What to work on
Please give back only the lines below from the one containing "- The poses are" to the one containing "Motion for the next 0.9", each repeated word for word, both ends included.

[Data extracted from a collection]
Start of Block
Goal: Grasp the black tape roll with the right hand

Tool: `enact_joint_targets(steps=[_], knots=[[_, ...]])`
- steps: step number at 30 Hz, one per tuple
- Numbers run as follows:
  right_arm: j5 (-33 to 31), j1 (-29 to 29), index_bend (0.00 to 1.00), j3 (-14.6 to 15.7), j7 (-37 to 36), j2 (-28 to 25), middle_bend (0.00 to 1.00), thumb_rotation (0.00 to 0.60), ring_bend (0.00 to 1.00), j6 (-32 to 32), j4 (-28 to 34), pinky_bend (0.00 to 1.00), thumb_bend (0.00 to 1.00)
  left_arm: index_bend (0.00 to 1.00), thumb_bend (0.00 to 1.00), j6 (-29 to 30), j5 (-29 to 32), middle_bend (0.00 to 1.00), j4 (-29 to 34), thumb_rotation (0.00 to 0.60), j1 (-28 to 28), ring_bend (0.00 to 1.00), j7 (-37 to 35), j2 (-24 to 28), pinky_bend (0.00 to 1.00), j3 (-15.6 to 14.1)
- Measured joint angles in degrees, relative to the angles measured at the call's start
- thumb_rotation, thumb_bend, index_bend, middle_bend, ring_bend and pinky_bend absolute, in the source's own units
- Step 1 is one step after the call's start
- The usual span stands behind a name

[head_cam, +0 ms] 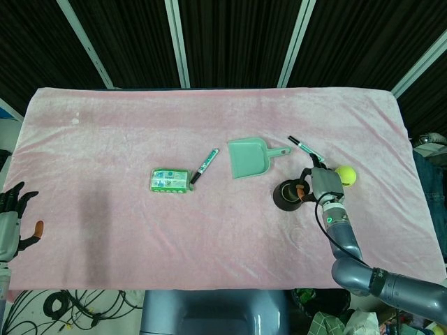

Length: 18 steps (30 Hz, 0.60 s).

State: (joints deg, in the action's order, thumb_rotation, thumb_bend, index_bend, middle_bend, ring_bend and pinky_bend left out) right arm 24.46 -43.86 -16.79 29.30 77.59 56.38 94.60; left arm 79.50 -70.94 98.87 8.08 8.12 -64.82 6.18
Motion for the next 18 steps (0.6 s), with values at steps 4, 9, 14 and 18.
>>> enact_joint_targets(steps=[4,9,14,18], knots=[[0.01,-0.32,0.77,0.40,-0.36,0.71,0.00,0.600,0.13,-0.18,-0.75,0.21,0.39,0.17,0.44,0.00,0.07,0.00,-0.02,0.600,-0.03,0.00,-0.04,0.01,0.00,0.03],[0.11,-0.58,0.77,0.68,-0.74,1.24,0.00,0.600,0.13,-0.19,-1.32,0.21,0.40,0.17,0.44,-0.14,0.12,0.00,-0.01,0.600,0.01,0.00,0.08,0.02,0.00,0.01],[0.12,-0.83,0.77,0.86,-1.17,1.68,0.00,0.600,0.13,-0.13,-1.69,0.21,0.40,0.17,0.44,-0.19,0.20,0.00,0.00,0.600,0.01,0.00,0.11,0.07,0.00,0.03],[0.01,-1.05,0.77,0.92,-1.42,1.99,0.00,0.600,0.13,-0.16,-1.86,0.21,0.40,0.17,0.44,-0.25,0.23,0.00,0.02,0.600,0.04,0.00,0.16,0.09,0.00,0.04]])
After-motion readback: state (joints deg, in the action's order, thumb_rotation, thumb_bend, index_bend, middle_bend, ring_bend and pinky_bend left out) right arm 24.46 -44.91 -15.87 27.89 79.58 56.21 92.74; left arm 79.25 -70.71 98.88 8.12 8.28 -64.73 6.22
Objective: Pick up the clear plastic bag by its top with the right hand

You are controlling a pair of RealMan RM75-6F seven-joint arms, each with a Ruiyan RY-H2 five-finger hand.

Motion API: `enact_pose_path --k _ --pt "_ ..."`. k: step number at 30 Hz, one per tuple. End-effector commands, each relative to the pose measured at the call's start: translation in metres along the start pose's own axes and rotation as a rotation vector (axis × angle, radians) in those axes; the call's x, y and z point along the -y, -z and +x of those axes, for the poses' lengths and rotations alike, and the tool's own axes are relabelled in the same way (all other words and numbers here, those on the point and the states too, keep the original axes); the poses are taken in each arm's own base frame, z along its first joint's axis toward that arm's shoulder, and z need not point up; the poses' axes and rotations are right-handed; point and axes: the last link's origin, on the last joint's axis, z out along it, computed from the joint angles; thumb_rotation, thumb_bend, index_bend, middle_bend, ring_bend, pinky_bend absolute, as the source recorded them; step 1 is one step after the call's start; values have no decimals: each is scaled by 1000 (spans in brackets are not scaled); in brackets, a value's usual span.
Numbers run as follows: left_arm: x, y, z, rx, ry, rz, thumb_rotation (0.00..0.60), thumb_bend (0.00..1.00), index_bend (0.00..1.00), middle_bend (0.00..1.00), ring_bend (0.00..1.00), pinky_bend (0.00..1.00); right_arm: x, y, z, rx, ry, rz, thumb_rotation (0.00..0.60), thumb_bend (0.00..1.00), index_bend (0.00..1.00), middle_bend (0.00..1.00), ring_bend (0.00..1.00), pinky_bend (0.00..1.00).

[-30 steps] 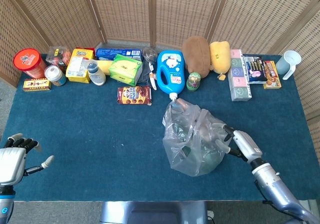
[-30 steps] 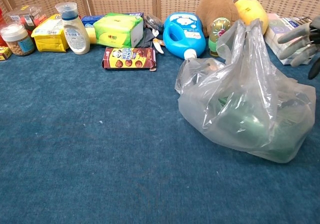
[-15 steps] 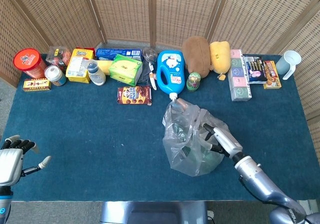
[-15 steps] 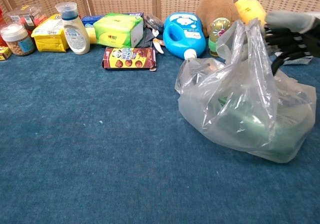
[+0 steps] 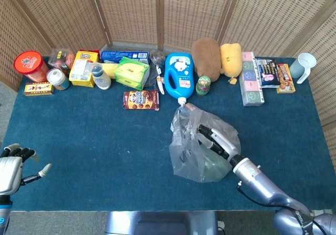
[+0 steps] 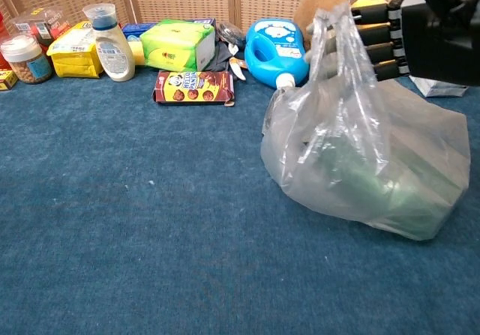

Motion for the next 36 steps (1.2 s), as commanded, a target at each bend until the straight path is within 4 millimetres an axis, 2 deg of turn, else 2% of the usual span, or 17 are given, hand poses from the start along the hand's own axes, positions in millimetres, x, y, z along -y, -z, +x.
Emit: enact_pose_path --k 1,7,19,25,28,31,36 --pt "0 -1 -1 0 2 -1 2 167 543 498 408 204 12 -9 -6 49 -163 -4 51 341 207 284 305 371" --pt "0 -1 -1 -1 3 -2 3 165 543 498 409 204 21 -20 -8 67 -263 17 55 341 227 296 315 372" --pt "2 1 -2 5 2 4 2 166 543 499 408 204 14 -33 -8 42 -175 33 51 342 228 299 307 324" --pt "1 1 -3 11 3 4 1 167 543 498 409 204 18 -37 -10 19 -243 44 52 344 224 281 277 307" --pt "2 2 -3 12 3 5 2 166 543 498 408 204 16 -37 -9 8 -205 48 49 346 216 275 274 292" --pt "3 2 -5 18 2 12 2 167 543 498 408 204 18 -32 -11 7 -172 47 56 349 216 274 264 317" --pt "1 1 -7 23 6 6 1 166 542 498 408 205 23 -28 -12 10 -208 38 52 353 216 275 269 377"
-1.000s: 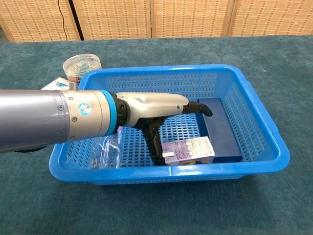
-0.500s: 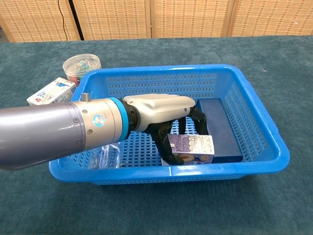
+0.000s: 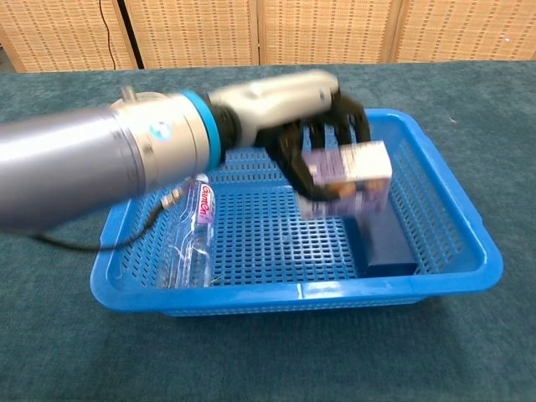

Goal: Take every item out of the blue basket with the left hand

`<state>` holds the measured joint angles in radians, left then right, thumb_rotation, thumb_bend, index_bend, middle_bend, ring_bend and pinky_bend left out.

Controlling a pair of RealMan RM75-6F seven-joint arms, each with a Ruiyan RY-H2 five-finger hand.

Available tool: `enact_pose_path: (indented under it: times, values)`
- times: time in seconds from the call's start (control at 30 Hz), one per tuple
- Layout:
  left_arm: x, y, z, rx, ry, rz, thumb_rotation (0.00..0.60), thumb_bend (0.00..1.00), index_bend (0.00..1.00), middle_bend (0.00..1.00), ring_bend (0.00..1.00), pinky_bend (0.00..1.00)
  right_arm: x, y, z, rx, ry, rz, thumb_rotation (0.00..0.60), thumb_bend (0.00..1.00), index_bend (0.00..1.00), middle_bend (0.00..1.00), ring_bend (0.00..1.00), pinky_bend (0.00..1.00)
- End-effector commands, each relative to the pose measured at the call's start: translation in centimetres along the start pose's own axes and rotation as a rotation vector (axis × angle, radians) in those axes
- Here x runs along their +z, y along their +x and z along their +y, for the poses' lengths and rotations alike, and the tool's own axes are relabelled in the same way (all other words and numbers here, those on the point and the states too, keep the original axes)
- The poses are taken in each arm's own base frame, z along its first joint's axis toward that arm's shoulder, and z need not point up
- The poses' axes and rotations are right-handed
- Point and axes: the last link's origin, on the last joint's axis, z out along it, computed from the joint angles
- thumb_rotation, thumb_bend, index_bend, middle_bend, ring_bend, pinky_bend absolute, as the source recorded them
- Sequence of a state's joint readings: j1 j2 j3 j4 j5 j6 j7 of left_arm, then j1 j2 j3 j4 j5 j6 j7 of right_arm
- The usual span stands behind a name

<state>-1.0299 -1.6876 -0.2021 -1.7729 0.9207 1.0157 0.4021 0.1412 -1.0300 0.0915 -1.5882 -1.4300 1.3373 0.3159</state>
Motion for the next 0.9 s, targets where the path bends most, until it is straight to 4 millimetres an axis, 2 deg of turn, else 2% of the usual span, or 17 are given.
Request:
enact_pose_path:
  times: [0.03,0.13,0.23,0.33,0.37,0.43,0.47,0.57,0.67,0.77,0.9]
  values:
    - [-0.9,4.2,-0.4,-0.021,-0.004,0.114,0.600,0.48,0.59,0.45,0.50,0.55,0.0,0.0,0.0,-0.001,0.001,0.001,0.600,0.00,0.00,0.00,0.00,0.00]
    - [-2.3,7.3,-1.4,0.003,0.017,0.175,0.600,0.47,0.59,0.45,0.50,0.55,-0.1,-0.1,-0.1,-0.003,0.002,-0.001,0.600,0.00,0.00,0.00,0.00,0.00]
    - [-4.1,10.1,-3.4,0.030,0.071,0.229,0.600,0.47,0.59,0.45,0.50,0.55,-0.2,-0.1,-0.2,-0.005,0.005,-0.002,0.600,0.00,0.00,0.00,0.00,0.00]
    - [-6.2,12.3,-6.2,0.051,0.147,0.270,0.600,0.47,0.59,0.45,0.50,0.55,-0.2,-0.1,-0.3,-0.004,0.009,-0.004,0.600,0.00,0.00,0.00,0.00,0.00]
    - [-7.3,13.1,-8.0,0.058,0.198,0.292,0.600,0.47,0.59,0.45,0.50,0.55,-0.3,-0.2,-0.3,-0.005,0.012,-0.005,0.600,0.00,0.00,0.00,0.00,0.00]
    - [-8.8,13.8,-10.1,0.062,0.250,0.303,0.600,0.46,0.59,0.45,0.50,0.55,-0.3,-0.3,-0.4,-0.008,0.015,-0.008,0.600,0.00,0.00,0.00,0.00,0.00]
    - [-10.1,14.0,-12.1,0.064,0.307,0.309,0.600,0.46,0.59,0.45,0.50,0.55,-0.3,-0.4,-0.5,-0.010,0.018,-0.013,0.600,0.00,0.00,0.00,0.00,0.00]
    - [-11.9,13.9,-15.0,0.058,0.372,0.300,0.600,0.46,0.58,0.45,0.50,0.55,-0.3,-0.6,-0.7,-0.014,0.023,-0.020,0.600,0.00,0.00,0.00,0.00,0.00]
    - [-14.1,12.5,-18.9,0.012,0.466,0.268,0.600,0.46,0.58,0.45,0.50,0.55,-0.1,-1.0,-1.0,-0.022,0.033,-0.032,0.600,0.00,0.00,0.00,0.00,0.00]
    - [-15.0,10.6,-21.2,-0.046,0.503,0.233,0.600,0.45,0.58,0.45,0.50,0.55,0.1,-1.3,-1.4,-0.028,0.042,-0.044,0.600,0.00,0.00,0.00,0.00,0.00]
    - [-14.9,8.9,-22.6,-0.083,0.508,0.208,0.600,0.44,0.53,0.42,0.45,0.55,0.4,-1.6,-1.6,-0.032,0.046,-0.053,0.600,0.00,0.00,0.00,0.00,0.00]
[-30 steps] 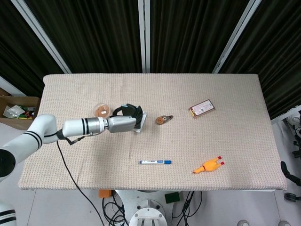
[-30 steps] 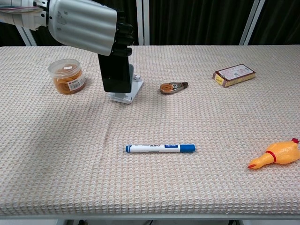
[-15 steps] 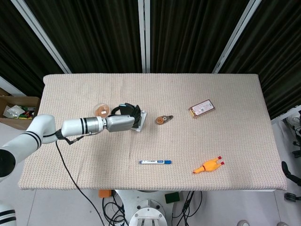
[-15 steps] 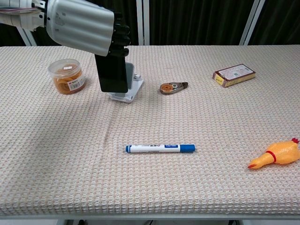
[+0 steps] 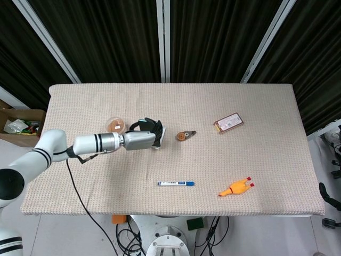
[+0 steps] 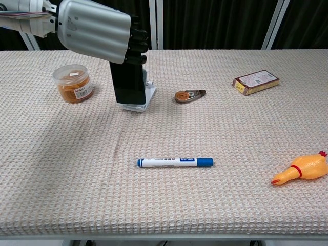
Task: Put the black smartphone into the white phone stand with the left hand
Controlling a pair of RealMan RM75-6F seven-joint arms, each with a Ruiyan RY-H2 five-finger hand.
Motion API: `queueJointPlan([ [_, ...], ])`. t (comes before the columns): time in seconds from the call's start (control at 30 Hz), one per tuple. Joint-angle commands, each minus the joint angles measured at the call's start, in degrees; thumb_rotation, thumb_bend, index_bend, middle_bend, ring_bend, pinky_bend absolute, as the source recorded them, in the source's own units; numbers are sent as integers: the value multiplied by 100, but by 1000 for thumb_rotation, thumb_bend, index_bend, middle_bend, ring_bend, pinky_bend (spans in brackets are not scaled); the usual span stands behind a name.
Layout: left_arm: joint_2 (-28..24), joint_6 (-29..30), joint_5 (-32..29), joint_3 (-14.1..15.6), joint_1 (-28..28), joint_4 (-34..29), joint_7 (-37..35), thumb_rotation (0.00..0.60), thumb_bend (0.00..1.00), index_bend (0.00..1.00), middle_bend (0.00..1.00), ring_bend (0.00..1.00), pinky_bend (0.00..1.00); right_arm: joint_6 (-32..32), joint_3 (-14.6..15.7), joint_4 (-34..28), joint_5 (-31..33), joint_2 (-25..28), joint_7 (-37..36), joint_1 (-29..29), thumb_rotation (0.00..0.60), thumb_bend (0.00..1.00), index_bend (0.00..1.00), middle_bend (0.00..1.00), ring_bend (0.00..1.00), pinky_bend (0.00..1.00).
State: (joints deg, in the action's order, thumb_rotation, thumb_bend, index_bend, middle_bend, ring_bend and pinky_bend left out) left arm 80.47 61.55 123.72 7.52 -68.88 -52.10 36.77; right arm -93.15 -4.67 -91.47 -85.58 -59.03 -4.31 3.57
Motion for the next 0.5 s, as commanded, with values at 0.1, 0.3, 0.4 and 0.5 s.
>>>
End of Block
Exercise result
- The poses are taken in each arm's own base frame, z along its first joint's axis toward that arm's shoulder, and z need not point up
- The poses' axes and rotations are right-handed
- Point and axes: the last link's origin, on the last joint's axis, z out along it, computed from the joint angles
- thumb_rotation, thumb_bend, index_bend, middle_bend, ring_bend, pinky_bend absolute, as the source recorded them
- Sequence of a state's joint readings: j1 j2 j3 j4 j5 j6 j7 of left_arm, then j1 j2 j3 j4 j5 j6 j7 of right_arm
- The usual span stands behind a name

<state>-1.0299 -1.6876 -0.2021 -1.7729 0.9207 1.0157 0.4021 0.1412 -1.0300 0.0915 -1.5882 -1.4300 1.3373 0.3159</state>
Motion for the next 0.9 s, targets where the path bends most, until it is straight to 4 millimetres an axis, 2 deg of turn, else 2% of the usual span, or 17 are given.

The answer has been written out in full.